**DATA PROVIDED**
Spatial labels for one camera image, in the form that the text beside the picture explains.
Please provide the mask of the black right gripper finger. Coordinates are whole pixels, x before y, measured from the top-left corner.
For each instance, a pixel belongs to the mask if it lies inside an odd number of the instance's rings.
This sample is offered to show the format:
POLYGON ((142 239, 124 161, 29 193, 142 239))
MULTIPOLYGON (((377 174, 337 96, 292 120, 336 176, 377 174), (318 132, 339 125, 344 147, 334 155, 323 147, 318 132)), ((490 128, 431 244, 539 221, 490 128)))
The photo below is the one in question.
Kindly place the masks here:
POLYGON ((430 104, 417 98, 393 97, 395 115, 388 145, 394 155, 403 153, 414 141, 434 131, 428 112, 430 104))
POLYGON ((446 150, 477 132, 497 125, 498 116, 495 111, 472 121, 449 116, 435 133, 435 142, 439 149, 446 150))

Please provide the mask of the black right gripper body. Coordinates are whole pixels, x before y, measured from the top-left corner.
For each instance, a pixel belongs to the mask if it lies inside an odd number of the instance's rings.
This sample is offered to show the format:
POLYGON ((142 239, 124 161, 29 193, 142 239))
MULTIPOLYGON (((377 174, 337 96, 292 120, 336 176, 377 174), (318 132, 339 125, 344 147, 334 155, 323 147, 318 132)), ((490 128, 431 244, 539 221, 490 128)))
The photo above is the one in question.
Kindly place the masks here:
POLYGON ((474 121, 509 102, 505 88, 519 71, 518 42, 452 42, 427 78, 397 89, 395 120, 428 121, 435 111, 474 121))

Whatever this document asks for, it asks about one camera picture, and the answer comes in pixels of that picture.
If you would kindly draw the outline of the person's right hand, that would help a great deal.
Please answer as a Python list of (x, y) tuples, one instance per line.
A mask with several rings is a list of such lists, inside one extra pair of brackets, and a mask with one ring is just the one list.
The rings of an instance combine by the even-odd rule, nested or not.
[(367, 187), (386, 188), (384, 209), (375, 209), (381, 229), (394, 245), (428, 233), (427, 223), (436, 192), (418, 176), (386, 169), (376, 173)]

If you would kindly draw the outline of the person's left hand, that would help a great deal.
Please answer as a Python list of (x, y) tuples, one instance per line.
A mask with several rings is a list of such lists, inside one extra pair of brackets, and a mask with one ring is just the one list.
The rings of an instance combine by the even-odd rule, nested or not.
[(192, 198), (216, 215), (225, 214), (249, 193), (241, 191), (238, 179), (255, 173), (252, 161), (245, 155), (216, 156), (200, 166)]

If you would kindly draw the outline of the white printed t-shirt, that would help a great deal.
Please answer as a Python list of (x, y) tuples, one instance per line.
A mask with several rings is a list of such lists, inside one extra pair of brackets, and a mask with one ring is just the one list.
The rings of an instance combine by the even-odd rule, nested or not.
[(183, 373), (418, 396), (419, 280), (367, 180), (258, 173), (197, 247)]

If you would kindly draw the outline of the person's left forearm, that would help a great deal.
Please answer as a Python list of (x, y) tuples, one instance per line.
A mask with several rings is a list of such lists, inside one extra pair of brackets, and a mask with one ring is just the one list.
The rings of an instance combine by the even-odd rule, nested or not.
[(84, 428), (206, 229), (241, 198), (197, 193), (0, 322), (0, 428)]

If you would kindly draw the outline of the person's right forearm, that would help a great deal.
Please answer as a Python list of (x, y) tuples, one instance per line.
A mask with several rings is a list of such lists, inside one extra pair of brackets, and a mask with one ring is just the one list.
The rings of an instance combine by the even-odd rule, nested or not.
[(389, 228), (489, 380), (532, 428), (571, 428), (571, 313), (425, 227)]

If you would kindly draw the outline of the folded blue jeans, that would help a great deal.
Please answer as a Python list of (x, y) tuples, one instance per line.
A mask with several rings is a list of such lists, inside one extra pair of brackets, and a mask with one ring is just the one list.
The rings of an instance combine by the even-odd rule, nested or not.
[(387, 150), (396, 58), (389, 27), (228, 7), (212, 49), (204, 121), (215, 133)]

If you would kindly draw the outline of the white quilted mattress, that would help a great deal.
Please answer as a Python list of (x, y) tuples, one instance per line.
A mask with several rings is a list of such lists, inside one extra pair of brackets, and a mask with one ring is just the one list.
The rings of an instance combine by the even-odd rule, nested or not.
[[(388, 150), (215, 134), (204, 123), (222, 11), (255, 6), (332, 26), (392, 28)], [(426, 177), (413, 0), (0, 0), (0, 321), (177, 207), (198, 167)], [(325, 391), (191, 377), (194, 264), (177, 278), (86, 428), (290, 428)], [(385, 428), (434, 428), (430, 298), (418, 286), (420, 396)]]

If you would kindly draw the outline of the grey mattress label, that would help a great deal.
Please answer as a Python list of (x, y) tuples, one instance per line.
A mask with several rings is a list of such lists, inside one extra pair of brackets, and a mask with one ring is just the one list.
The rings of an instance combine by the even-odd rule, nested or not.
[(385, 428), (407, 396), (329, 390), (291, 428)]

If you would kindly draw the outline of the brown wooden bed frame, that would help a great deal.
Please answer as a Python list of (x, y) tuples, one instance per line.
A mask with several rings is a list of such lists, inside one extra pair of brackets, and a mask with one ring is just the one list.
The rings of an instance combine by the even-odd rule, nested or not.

**WHAT THE TASK REQUIRES**
In full and exactly as written, reproduce the records above.

**PROBLEM SOLUTION**
Spatial labels for one camera image, in the form that the text beside the picture explains.
Please provide the mask of the black right gripper finger. Coordinates are whole pixels, x before y, measured from the top-left corner.
For each instance, a pixel belongs to the mask if it lies inside an odd number of the instance's rings.
This sample is offered to show the format:
POLYGON ((142 239, 124 161, 29 193, 142 239))
MULTIPOLYGON (((377 174, 337 96, 292 120, 336 176, 377 174), (318 132, 339 125, 344 147, 334 155, 323 147, 318 132)), ((490 128, 431 244, 539 221, 490 128)))
The photo below is the one in question.
Kindly place the masks here:
POLYGON ((430 104, 417 98, 393 97, 395 115, 388 145, 394 155, 403 153, 414 141, 434 131, 428 112, 430 104))
POLYGON ((446 150, 477 132, 497 125, 498 116, 495 111, 472 121, 449 116, 435 133, 435 142, 439 149, 446 150))

Please provide the mask of the black right gripper body. Coordinates are whole pixels, x before y, measured from the top-left corner.
For each instance, a pixel belongs to the mask if it lies inside an odd number of the instance's rings.
This sample is offered to show the format:
POLYGON ((142 239, 124 161, 29 193, 142 239))
MULTIPOLYGON (((377 174, 337 96, 292 120, 336 176, 377 174), (318 132, 339 125, 344 147, 334 155, 323 147, 318 132)), ((490 128, 431 244, 539 221, 490 128)))
The photo above is the one in question.
Kindly place the masks here:
POLYGON ((474 121, 509 102, 505 88, 519 71, 518 42, 452 42, 427 78, 397 89, 395 120, 428 121, 435 111, 474 121))

Whatever this document asks for, it asks about one camera picture, and the answer comes in pixels of that picture.
If you would kindly draw the outline of the person's right hand, that would help a great deal.
Please answer as a Python list of (x, y) tuples, one instance per line.
A mask with several rings is a list of such lists, inside one extra pair of brackets, and a mask with one ring is just the one list.
The rings of an instance combine by the even-odd rule, nested or not.
[(367, 187), (386, 188), (384, 209), (375, 209), (381, 229), (394, 245), (428, 233), (427, 223), (436, 192), (418, 176), (386, 169), (376, 173)]

If you would kindly draw the outline of the person's left hand, that would help a great deal.
Please answer as a Python list of (x, y) tuples, one instance per line.
A mask with several rings is a list of such lists, inside one extra pair of brackets, and a mask with one ring is just the one list.
The rings of an instance combine by the even-odd rule, nested or not.
[(192, 198), (216, 215), (225, 214), (249, 193), (241, 191), (238, 179), (255, 173), (252, 161), (245, 155), (216, 156), (200, 166)]

If you would kindly draw the outline of the white printed t-shirt, that would help a great deal.
Please answer as a Python list of (x, y) tuples, one instance per line.
A mask with several rings is a list of such lists, inside one extra pair of brackets, and a mask with one ring is just the one list.
The rings of an instance combine by the even-odd rule, nested or not.
[(183, 373), (418, 396), (419, 280), (367, 180), (258, 173), (197, 247)]

If you would kindly draw the outline of the person's left forearm, that would help a great deal.
Please answer as a Python list of (x, y) tuples, one instance per line.
A mask with several rings is a list of such lists, inside one extra pair of brackets, and a mask with one ring is just the one list.
The rings of an instance combine by the even-odd rule, nested or not.
[(84, 428), (206, 229), (241, 198), (197, 193), (0, 322), (0, 428)]

If you would kindly draw the outline of the person's right forearm, that would help a great deal.
Please answer as a Python list of (x, y) tuples, one instance per line.
A mask with several rings is a list of such lists, inside one extra pair of brackets, and a mask with one ring is just the one list.
The rings of an instance combine by the even-odd rule, nested or not.
[(389, 228), (489, 380), (532, 428), (571, 428), (571, 313), (425, 227)]

If you would kindly draw the outline of the folded blue jeans, that would help a great deal.
Please answer as a Python list of (x, y) tuples, one instance per line.
A mask with several rings is a list of such lists, inside one extra pair of brackets, and a mask with one ring is just the one list.
The rings of an instance combine by the even-odd rule, nested or not.
[(387, 150), (396, 58), (389, 27), (228, 7), (212, 49), (204, 121), (215, 133)]

If you would kindly draw the outline of the white quilted mattress, that would help a great deal.
Please answer as a Python list of (x, y) tuples, one instance per line.
A mask with several rings is a list of such lists, inside one extra pair of brackets, and a mask with one ring is just the one list.
The rings of an instance combine by the even-odd rule, nested or not.
[[(388, 150), (215, 134), (204, 123), (222, 11), (255, 6), (332, 26), (392, 28)], [(426, 177), (413, 0), (0, 0), (0, 321), (177, 207), (198, 167)], [(325, 391), (191, 377), (194, 264), (177, 278), (86, 428), (290, 428)], [(385, 428), (434, 428), (430, 298), (418, 286), (420, 396)]]

If you would kindly draw the outline of the grey mattress label, that would help a great deal.
Please answer as a Python list of (x, y) tuples, one instance per line.
A mask with several rings is a list of such lists, inside one extra pair of brackets, and a mask with one ring is just the one list.
The rings of an instance combine by the even-odd rule, nested or not.
[(385, 428), (407, 396), (329, 390), (291, 428)]

If you would kindly draw the outline of the brown wooden bed frame, that would help a great deal.
Please answer as a Python list of (x, y) tuples, one instance per line.
A mask with several rings is a list of such lists, inside one extra pair of brackets, and a mask with one ring is just the one list.
The rings of an instance combine by the even-odd rule, nested or not.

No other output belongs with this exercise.